In ventisette secondi ( compresa anche la nostra infida pubblicità ) si ha una chiara idea di che cosa possa significare il Porto per moltissimi di noi. Ma fino a qui l’ingenuità non c’entra: abbiamo preso dei numeri, abbiamo fatto delle valutaizoni e le abbiamo trasferite su una carta geografica “tanto per fare un po’ di scena”.
Quanto detto serve ad introdurre la “Teoria Ingenua” alla quale si fa riferimento nel titolo.
Analizziamo per un momento tutti quei segnalini che vediamo sorgere tra i palazzi della città e notiamo che, tra essi, vi sono oltre 300 spedizionieri e quasi 1200 trasportatori.
Tutti, più o meno strettamente, lavorano con il porto.
Poche sono le realtà di rilievo.
Non dico che si contino sulla punta delle dita delle mani, ma fanno fatica a stare in quelle delle mani e dei piedi. Prendetela come una iperbole che non si distacca molto dalla realtà. La maggior parte delle aziende è di tipo “padronale”, senza voler dare una connotazione negativa al termine, con un numero limitato di addetti, con fatturati e marginalità anche di un certo interesse, senza dubbio.
La proprietà fa questo ragionamento: “con due o tre clienti buoni si vive bene, e quando deciderò di ritirarmi cederò l’azienda a qualcuno dei miei dipendenti più in gamba garantendomi una rendita per il futuro”. Una prospettiva lecita ed onesta.

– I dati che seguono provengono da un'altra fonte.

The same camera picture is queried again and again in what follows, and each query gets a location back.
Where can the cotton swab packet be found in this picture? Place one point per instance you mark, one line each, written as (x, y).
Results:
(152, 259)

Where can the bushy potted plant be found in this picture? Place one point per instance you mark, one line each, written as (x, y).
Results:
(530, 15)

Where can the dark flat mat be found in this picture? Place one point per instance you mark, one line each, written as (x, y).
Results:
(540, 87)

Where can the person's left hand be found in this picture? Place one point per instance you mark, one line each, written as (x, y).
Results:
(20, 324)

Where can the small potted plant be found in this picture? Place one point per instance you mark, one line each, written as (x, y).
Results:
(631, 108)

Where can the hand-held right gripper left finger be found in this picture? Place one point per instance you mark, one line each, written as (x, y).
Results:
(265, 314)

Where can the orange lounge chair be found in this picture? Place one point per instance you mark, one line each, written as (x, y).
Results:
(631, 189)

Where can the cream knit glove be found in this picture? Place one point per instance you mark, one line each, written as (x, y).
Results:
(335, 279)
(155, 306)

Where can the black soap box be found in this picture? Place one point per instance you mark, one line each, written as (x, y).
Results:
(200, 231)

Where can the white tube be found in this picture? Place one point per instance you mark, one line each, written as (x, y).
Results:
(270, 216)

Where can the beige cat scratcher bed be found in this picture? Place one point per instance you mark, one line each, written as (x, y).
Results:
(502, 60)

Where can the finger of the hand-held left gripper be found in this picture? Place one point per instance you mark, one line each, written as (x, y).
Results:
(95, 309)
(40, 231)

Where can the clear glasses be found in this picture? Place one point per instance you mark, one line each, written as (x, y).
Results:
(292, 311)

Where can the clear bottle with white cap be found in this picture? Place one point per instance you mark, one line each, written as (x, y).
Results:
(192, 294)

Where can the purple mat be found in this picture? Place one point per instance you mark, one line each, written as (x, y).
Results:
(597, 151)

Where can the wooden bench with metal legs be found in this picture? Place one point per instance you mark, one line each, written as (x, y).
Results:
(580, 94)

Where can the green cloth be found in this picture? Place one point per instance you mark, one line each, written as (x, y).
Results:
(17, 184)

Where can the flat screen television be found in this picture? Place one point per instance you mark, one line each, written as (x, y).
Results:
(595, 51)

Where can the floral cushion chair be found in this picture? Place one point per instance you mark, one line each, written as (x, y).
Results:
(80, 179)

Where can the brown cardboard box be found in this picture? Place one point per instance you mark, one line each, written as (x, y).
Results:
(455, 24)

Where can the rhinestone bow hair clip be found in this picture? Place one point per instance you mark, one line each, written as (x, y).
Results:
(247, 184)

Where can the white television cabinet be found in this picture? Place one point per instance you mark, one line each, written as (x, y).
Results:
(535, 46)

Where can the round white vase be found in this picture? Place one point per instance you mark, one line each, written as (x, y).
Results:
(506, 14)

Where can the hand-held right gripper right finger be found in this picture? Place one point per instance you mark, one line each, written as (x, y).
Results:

Peccato che sia una illusione.
Un mio cliente, di quelli che dicono che bastano due o tre clienti buoni, mi ha telefonato qualche giorno fa, disperato, perché aveva perso uno di quei due o tre. E con esso il 20% del suo fatturato e dei suoi utili. Un grande gruppo si è presentato alla porta del suo cliente e glielo ha portato via in un batter d’occhi grazie ai suoi prezzi competitivi.
Ecco chi è abituato fa fare la concorrenza sui prezzi, chi si toglie dieci euro di tasca, il pane dalla bocca, per togliere il lavoro a chi già si è tolto altri dieci euro di tasca, grida allo scandalo. Ma il grande gruppo non fa la concorrenza sui prezzi: fa la concorrenza sui costi: processi più efficienti, standardizzazione, sistemi informatici, acquisti migliori.
Un terreno sul quale le piccole realtà non possono competere.
E questo fa crollare il sogno: la piccola azienda morirà non appena il “padrone” si ritirerà, altro che vendita e vitalizio; forse chi lo segue prenderà le redini, ma l’esodo dei clienti verso gruppi più strutturati sarà inevitabile. Spesso vi è un legame di amicizia tra il “principal” dello spedizioniere o del trasportatore ed il suo cliente, ma quando questo legame viene meno ciò che conta è solamente il prezzo, un prezzo competitivo, che è difficile da ottenere.
Il bravo velista non si lamenta del vento e non aspetta che il vento cambi: aggiusta le vele.
Così è il momento di cambiare le cose per poter essere competitivi sul costo. E poi anche sul prezzo, se è il caso, senza però impoverire il mercato ma rendendolo più ricco di contenuti e margini di guadagno.
Vi faccio vedere un disegno che rappresenta una situazione reale, non che ci siamo inventati per fare figura.
Ma guarda un po’ se due spedizionieri, per seguire tre clienti ( di cui uno condiviso probabilmente ad insaputa l’uno dell’altro ) debbano usare dieci trasportatori. Come si fa a fare efficienza? Le parole chiave sono molte:
cooperazione, consociativismo, analisi, informatica…
Ognuno metta le sue. Oggetto dei prossimi post sarà il “cosa fare” per raggiungere questi risultati.